Солдат и Царь. том второй - стр. 2
Царица сидела, слушая, с прижатой ко рту ладонью. Но ведь милый! милый! он ненавидит Россию! Как же надо ненавидеть Россию, чтобы вот это все делать с ней!
Царь, в солдатском исподнем, лег на кровать и подложил руки под затылок. Он сначала сморщился всем лицом, будто хотел заплакать и не мог, потом все морщины разгладились, брови расправились и полетели по лицу балтийской, забытой чайкой.
Ненавидеть? Россию? Он едва не смеялся. Еще немного, и смех разорвет его рот, его щеки. Жена прижала ладоши к щекам и застыла, глядя на него ледяными, зимними глазами. Милый, что с тобой? Тебе плохо? Тебе… может, воды принесу? Да. Нет. Да, ненавидеть! А разве Россию можно любить? Ну вот скажи, разве можно? Россия свергла нас с трона, унизила, растоптала, мотает по кошевам, пароходам и поездам по Сибири. Россия, милая, может, Ленина давно ждала! Ждала и заждалась! И – дождалась! Ей – Ленина надо было! Не меня! Не отца! Не моего несчастного деда с кровавыми культями вместо ног! Не царей, нет! Ей, солнце мое, надобны жестокость и кровь, и она всегда, всегда такая была, наша Россия, – а я, дурак, не знал… не понимал, не сознавал… и теперь… только теперь…
По спокойному, странно светлому, чистому лицу катились спокойные, медленные слезы. Руки так же были закинуты за голову. Ворот исподней рубашки отогнулся. На волосатой, уже седой груди блестел медный нательный крест. Жена встала перед кроватью на колени и покрыла поцелуями эту родную грудь, руки, припала к меди простого, как у мужика, крестика. Ладонями отерла с его лица слезы. Это родное, до морщины знакомое, жестоко, на глазах стареющее лицо было сейчас так чисто, светло и ясно, как никогда; будто никакая грязь, никакой ужас, кровь и безумие его никогда, даже краем, не касались.
* * *
Они все вооружены. Все до единого с оружием.
Хорошо Авдеев их вооружил.
Не царей убивать, конечно; они ж не изверги. Это если на них кто-нибудь извне полезет.
А ведь полезут, вот ей-богу, святой истинный крест… тьфу ты, опять это богово, какое ж прилипучее, – честное слово, полезут. Неужели они, отправляя на волю письма, ни в едином не обмолвились о своем спасении?
«Их спасение – наша смерть. Все проще простого. А потому, Мишка, смотри в оба и другим присоветуй. Ночью-то не спи».
Он не спал, если ночью Авдеев ставил его на охрану; пучил глаза во тьму, а весенняя тьма была светлая, голубиная. Пасхальные дни всегда такие. Небо нежней голубиной грудки. Поймай голубку и расцелуй ее в клювик! Она Господу привет понесет.
«Вот заладили: бога нет, бога нет. А ну как он есть?»

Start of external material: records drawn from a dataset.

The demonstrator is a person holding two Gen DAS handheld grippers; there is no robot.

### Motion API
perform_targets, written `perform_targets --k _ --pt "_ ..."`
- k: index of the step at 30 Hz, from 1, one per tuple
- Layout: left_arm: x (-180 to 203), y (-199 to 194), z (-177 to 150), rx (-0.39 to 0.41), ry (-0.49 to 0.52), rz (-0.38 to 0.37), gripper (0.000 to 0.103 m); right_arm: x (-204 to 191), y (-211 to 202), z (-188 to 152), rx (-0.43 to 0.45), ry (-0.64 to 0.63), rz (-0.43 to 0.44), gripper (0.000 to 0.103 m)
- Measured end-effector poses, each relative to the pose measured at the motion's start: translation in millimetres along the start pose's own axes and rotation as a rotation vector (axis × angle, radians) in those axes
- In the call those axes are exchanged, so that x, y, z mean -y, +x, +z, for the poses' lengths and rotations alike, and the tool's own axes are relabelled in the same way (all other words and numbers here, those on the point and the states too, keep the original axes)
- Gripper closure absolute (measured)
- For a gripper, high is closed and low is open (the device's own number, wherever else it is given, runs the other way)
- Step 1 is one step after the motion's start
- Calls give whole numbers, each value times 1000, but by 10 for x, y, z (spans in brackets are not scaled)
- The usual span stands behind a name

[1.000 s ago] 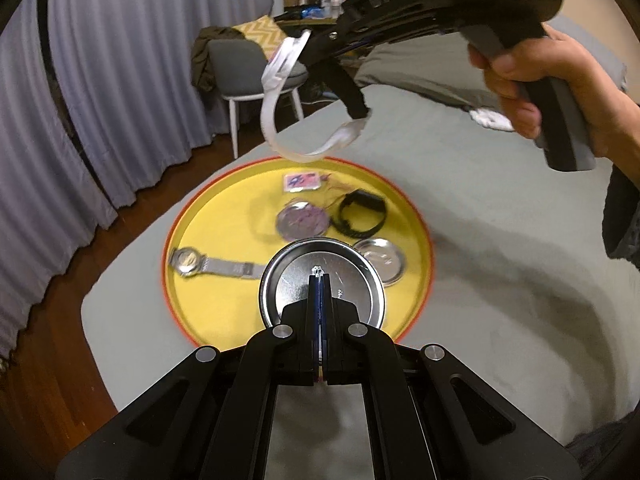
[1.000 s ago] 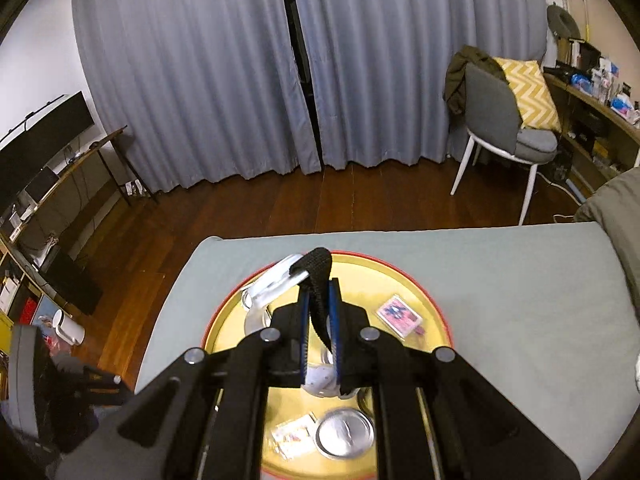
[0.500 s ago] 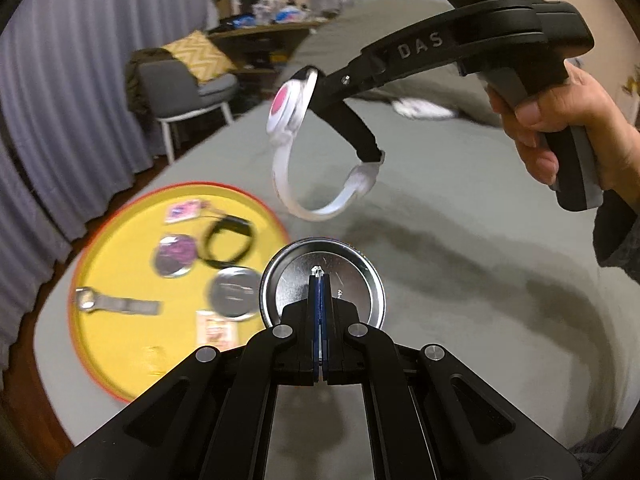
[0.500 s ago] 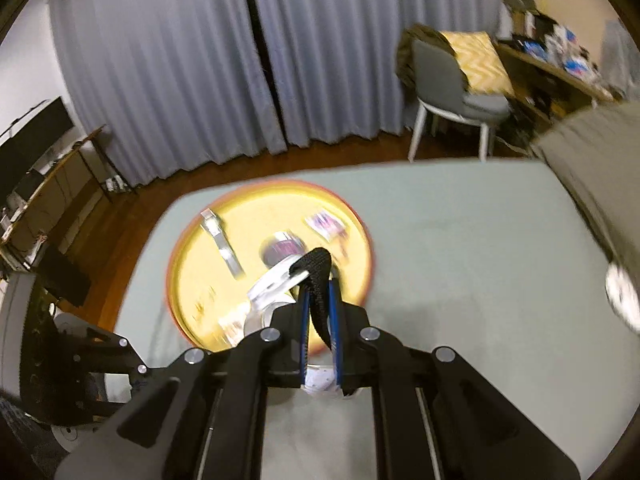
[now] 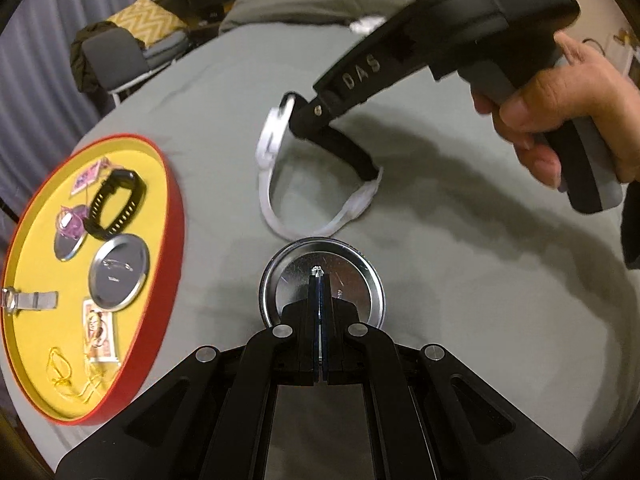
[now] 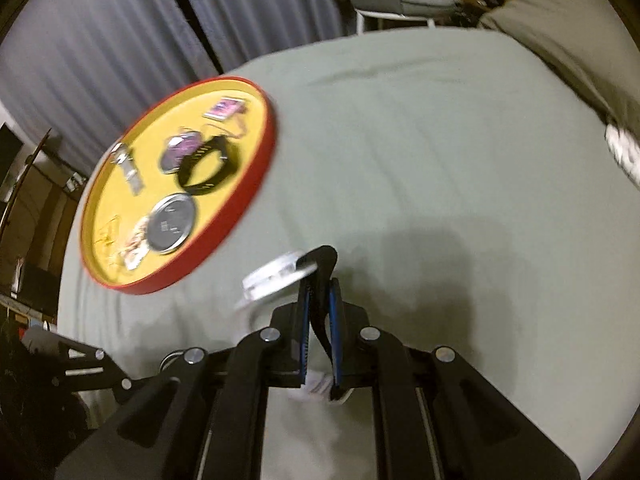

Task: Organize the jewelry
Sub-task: 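Lift the badge with left tool while right tool carries the white band onto the bed, then open both tools to release the badge and white band on the bed, then grasp the silver mesh watch band with left tool while right tool grasps the pink cord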

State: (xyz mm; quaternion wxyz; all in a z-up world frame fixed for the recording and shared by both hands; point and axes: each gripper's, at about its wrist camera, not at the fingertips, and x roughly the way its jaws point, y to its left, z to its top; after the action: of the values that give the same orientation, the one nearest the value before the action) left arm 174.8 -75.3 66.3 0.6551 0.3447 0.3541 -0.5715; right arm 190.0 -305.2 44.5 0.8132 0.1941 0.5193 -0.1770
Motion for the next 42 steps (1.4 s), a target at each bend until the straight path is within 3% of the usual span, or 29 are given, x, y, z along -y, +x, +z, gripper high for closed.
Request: perform_targets --k 8,10,11,13,14,18,21,23,26,34,42 --pt "-143 239 -59 -33 -36 -13 102 176 357 -10 -51 15 -36 93" --pt "-123 229 -59 -30 -32 -10 99 161 368 -27 -50 -1 -38 89" --pt "-124 226 -56 -27 -31 5 84 164 364 -27 -49 1 -27 84" --pt "-130 211 -54 -15 -33 -8 58 130 340 -37 -45 -6 -20 56" --pt "-124 201 -63 -9 -32 0 52 119 334 -40 -43 -14 -27 54" --pt "-153 155 -69 5 -28 -7 44 67 243 -33 -29 -50 -46 48" --pt "-162 57 -74 27 -27 -6 29 30 159 12 -11 -63 -56 44" --pt "-188 -60 -70 52 -28 2 18 1 60 57 9 -65 -47 35" --pt "-269 -224 -48 87 -42 13 11 -64 -112 163 45 -62 -33 20" --pt "-776 -527 23 139 -133 94 6 -472 -396 548 114 -138 -4 17" --pt "-1427 -716 -53 152 -255 217 6 -1031 -163 923 96 -264 -28 17"
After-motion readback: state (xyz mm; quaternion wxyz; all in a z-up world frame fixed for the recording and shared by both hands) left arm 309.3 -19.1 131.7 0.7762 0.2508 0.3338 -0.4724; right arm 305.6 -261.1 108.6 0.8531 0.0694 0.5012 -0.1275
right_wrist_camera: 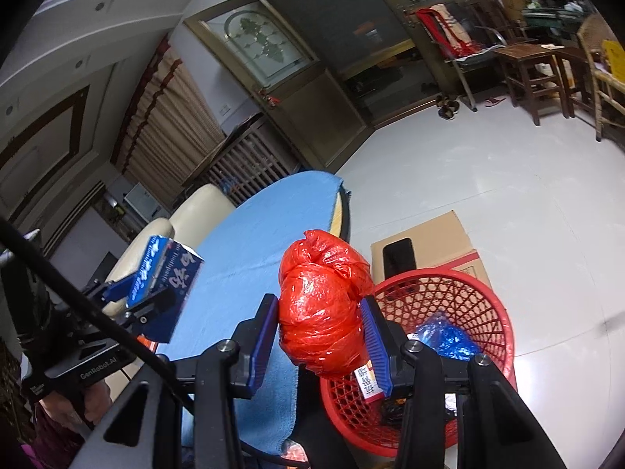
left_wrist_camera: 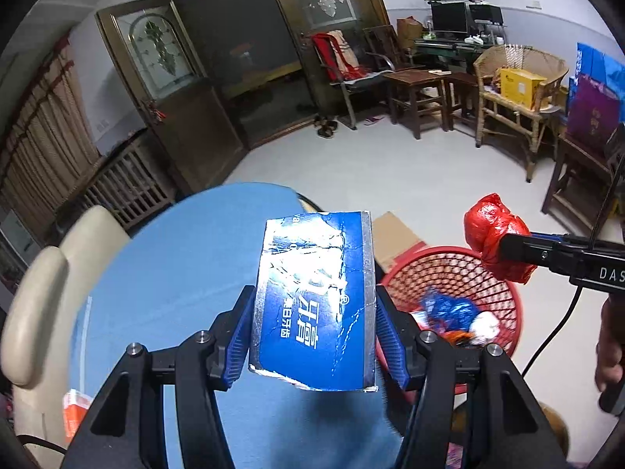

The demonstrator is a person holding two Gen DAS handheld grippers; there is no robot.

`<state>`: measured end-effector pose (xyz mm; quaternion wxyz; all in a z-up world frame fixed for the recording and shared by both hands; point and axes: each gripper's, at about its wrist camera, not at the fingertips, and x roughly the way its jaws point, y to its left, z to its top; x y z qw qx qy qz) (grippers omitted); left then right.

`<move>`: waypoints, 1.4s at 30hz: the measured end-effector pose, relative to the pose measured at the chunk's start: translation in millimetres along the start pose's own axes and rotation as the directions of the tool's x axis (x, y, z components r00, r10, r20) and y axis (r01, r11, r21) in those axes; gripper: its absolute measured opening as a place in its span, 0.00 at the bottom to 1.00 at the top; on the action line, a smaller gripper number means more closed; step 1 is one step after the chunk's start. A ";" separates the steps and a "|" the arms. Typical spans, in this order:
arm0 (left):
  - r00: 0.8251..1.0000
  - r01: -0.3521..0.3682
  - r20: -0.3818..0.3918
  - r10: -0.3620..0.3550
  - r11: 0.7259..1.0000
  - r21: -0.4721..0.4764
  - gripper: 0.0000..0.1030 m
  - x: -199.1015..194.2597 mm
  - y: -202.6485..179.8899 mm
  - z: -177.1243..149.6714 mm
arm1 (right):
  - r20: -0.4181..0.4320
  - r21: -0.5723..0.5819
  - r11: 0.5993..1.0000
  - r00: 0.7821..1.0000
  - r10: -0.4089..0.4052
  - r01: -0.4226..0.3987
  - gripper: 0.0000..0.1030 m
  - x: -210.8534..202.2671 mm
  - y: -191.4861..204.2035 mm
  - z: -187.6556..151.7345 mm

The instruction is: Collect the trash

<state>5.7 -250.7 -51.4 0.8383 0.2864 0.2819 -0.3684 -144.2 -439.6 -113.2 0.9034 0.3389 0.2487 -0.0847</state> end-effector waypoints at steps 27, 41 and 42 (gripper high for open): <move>0.938 0.261 -0.209 -0.276 0.960 -0.097 0.61 81.0 -64.8 -3.8 | -0.101 0.240 0.965 0.992 -0.078 0.101 0.58 17.1 -85.7 -15.3; 0.999 -0.018 -0.038 0.012 0.989 -0.145 0.70 0.6 17.2 -11.7 | -0.099 0.108 0.994 0.995 -0.025 0.036 0.58 25.4 -18.3 -6.8; 0.999 -0.044 -0.026 0.040 0.986 -0.162 0.70 -8.1 27.9 -14.9 | -0.100 0.094 0.995 0.995 -0.018 0.028 0.58 26.9 -10.0 -6.1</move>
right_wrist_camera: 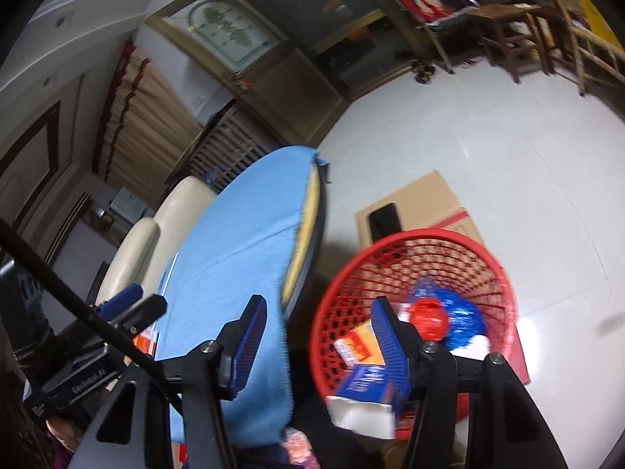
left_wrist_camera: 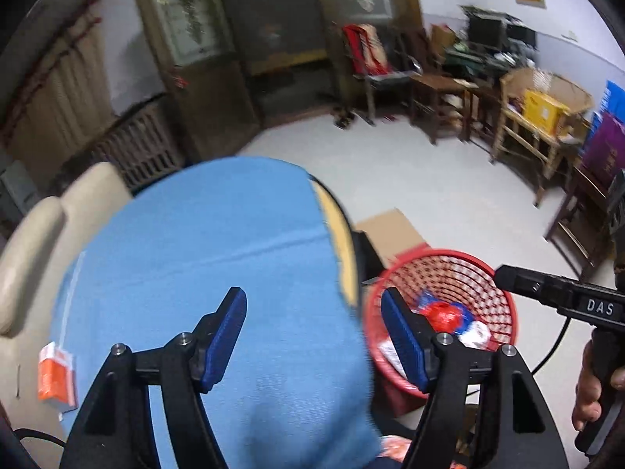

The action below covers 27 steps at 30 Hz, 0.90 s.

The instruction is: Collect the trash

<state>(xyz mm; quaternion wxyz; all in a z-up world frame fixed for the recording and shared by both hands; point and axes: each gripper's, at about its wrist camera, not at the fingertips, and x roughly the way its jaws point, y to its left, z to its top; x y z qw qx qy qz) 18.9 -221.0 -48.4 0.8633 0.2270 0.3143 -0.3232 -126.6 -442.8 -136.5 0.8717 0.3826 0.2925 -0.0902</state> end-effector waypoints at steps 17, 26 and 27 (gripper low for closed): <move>0.936 -0.293 0.111 0.333 0.914 -0.280 0.85 -90.2 150.5 -44.1 | 0.035 -0.352 0.934 0.997 0.067 -0.051 0.62 13.3 188.6 -17.6; 0.883 -0.396 0.098 0.459 0.840 -0.372 0.91 -121.9 198.1 -78.9 | 0.081 -0.497 0.868 0.995 0.055 -0.007 0.63 18.0 274.0 -55.7; 0.879 -0.402 0.096 0.467 0.834 -0.379 0.91 -123.1 201.5 -81.5 | 0.084 -0.505 0.863 0.995 0.055 -0.005 0.63 18.5 279.3 -59.2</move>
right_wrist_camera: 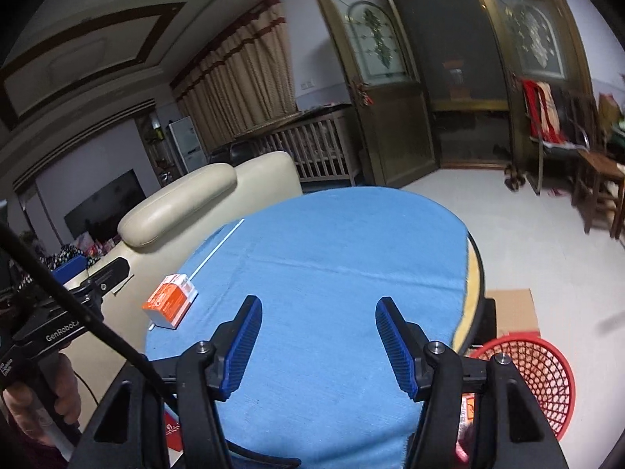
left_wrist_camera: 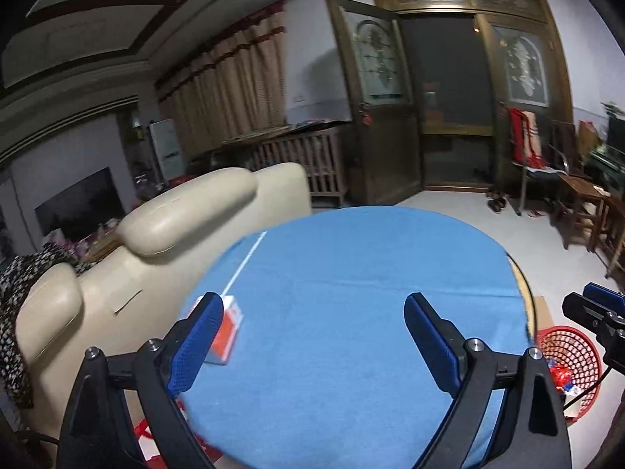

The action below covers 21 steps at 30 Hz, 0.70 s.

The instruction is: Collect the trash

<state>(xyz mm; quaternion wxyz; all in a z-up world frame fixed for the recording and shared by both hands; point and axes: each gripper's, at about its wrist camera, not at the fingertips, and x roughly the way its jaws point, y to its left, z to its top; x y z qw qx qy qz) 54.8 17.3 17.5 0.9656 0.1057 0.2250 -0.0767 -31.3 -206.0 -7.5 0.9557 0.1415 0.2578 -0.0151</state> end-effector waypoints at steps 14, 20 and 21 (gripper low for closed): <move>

На лестнице сегодня стоят латыши, а еще молодняк, злоказовские. Со Злоказовского завода. Это Авдеев их пригнал: его рабочие дружки. Лица какие славные у них. Горят верой. Человек должен во что-то верить! Отняли Бога – веруй в революцию. Отняли царя – верь в Ленина, он не подведет. Он за всех болеет, одним пустым чаем у себя там в Кремле питается. Не спит. Склонен над картой. Глядит на страну опухшими от бессонья глазами. Карта вся горит под его руками. Там и сям кострища, огни. Строчат пулеметы. Рвутся бомбы. Один город Ленин красным карандашом обведет. Другой – обведет. Стрелки нарисует: вот так движутся войска. Они там, в Европах, и эти, бывшие, контрреволюционеры, с ног сбились, на языке мозоли вспухли: убеждают друг друга и весь мир, что большевики – чума, холера, гибель, язва египетская. Ну, будет вам язва!